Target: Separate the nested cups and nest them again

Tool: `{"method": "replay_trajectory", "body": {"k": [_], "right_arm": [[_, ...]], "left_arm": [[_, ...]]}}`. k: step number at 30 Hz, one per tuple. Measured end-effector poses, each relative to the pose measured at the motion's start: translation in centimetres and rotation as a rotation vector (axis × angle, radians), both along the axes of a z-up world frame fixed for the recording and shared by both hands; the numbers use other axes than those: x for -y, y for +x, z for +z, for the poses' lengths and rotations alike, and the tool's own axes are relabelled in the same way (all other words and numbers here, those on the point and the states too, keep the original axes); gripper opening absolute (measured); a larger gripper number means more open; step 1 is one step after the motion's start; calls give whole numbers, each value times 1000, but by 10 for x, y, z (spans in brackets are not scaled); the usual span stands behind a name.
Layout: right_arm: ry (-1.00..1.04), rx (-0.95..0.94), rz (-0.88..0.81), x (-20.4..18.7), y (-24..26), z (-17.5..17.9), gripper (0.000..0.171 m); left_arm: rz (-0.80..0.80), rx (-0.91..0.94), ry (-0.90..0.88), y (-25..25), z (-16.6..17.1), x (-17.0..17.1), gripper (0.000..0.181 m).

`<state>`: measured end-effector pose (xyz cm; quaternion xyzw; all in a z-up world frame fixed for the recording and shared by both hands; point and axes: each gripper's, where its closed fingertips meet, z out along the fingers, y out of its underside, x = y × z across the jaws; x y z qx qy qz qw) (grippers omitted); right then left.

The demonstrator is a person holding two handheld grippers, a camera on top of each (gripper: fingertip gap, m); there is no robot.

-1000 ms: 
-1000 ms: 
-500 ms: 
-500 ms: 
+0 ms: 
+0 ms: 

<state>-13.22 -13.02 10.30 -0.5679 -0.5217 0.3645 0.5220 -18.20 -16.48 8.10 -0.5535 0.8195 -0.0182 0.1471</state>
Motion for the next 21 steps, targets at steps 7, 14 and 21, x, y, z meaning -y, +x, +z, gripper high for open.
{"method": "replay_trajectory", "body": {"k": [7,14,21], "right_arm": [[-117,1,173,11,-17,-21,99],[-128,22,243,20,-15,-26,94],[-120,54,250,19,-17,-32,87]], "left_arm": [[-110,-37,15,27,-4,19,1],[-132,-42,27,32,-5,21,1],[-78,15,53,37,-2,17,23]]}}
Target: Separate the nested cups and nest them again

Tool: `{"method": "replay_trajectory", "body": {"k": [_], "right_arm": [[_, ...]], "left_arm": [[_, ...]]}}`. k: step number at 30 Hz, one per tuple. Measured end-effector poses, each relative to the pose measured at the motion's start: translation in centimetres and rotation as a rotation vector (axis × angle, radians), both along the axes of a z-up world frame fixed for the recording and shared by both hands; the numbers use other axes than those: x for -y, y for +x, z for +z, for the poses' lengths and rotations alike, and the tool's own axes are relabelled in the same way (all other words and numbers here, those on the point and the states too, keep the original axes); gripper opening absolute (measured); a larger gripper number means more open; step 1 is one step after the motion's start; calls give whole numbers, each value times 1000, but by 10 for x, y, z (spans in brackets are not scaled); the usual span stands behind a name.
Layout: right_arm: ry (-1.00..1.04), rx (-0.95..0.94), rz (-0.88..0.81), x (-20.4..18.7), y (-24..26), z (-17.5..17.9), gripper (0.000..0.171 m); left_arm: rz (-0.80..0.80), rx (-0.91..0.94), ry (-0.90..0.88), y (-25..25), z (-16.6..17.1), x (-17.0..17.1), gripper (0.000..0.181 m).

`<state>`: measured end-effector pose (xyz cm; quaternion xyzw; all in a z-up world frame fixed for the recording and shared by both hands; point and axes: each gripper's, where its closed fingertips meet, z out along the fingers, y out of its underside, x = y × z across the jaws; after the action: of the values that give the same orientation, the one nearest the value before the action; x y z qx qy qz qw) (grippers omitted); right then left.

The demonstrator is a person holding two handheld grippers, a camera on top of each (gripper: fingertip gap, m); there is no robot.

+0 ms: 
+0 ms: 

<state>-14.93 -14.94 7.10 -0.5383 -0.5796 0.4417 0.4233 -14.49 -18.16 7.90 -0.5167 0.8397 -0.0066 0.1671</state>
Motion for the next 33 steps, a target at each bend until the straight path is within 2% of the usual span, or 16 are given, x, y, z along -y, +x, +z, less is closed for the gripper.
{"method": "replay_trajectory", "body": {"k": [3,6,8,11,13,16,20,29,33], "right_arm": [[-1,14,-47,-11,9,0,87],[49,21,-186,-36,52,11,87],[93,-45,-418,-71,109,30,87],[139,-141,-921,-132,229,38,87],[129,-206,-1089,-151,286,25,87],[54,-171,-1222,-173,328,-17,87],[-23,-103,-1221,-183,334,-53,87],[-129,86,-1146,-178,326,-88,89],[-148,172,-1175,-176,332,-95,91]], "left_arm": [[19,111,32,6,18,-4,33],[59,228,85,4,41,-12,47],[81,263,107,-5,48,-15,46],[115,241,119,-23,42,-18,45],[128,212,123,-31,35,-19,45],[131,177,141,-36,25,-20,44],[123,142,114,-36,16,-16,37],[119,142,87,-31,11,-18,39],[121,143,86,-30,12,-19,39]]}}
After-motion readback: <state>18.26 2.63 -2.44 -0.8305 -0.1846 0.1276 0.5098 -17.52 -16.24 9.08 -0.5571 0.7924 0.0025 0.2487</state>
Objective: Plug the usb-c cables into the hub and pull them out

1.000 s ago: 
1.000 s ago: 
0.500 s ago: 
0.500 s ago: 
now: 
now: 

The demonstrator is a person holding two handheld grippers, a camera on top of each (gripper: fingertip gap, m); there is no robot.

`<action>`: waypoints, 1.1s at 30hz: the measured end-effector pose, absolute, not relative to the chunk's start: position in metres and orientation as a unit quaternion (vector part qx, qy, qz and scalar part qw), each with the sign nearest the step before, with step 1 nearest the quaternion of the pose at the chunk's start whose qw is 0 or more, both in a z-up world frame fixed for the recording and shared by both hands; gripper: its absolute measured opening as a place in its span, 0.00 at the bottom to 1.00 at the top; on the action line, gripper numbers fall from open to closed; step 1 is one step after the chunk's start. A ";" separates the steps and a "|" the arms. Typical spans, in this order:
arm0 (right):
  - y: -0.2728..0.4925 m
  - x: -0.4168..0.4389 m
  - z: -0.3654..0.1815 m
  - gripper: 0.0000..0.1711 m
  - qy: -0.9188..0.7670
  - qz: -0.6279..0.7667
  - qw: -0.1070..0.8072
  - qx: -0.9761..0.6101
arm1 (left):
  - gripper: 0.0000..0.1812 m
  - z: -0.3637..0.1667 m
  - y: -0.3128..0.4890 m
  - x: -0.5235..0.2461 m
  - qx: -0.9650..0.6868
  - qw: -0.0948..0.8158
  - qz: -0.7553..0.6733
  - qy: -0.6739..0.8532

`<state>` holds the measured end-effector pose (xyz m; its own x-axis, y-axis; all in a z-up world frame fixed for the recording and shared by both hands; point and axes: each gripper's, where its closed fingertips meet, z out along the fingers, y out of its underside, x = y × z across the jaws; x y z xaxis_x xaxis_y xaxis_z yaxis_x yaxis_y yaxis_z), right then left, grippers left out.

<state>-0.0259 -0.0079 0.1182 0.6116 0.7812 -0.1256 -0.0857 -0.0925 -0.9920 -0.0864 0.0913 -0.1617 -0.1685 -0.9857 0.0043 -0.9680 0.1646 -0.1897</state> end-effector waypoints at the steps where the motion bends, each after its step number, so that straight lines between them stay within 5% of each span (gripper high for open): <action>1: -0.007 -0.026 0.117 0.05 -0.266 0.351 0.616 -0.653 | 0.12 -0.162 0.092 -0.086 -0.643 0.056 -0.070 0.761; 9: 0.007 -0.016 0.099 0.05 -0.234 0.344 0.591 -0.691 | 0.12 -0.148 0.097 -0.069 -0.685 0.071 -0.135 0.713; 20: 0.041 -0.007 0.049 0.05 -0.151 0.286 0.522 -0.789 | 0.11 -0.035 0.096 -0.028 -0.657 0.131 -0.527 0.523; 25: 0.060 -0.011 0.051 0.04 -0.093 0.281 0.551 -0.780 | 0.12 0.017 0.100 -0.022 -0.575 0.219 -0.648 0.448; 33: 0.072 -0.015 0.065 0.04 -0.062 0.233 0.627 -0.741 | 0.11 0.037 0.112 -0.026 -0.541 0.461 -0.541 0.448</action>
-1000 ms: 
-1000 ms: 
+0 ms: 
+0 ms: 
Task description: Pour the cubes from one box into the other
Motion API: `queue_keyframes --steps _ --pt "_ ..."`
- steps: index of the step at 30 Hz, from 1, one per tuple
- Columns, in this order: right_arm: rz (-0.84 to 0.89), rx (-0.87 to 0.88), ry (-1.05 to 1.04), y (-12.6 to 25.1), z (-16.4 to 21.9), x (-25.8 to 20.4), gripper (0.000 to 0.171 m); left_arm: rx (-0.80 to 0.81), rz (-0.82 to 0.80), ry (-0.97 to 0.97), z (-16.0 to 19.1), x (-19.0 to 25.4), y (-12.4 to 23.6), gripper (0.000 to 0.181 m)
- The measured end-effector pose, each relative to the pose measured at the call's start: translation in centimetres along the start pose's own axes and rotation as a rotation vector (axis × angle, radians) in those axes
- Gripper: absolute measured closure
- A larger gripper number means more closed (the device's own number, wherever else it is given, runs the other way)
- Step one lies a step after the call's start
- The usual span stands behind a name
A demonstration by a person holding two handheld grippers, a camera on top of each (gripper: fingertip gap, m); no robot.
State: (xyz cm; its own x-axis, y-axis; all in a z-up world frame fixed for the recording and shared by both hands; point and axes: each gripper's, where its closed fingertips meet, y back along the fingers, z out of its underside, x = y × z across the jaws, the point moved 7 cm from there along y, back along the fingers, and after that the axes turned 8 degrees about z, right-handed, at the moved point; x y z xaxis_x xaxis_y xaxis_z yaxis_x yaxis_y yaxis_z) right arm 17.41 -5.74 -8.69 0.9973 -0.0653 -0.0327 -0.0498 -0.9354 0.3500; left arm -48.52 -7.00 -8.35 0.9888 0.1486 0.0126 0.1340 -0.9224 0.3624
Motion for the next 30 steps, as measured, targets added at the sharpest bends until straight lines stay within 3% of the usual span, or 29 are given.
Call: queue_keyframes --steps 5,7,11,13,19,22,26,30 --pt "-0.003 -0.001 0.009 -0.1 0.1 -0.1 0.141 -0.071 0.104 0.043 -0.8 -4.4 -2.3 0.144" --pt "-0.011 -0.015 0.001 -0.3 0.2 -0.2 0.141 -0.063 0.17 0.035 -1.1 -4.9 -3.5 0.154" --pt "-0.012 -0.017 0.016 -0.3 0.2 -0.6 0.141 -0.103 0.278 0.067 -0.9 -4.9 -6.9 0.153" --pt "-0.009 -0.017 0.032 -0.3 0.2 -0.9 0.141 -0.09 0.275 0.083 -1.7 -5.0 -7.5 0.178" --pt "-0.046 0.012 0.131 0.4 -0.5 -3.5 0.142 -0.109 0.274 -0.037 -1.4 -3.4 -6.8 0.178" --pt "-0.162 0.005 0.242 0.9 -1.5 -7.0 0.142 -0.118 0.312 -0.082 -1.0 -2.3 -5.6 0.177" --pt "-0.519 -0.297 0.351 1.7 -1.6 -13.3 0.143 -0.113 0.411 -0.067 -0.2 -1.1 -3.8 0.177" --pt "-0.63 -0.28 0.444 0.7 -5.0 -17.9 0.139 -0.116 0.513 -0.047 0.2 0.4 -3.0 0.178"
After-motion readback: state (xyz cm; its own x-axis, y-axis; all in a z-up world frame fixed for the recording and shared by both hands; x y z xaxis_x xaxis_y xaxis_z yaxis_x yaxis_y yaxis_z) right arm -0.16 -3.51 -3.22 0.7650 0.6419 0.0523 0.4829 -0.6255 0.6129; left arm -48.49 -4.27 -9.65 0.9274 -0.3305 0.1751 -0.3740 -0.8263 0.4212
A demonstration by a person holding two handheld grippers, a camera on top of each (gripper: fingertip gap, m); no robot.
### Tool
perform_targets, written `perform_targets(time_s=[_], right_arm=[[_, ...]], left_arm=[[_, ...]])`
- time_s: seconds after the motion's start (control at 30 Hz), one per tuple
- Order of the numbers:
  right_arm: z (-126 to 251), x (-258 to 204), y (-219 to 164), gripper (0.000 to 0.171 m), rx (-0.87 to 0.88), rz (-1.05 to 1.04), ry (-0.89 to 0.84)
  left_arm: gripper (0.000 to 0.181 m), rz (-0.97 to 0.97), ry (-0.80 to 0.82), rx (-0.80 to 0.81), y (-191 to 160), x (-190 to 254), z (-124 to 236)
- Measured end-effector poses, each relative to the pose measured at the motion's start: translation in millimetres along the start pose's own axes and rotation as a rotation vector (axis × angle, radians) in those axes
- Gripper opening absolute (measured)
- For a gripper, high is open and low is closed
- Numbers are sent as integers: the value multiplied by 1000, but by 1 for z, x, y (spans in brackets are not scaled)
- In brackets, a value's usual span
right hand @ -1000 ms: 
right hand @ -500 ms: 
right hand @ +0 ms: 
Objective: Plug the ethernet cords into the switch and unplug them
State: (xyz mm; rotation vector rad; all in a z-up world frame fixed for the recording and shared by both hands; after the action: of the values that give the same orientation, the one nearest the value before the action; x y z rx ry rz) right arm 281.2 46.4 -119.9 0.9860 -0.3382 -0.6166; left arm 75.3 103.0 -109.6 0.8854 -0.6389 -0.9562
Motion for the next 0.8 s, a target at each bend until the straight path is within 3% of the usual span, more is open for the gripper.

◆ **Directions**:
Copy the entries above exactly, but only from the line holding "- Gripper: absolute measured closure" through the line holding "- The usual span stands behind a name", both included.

◆ **Written response**:
- Gripper: absolute measured closure
- A larger gripper number means more closed (the device's own number, wherever else it is given, runs the other way)
- Step one lies a step after the call's start
- The usual span stands behind a name

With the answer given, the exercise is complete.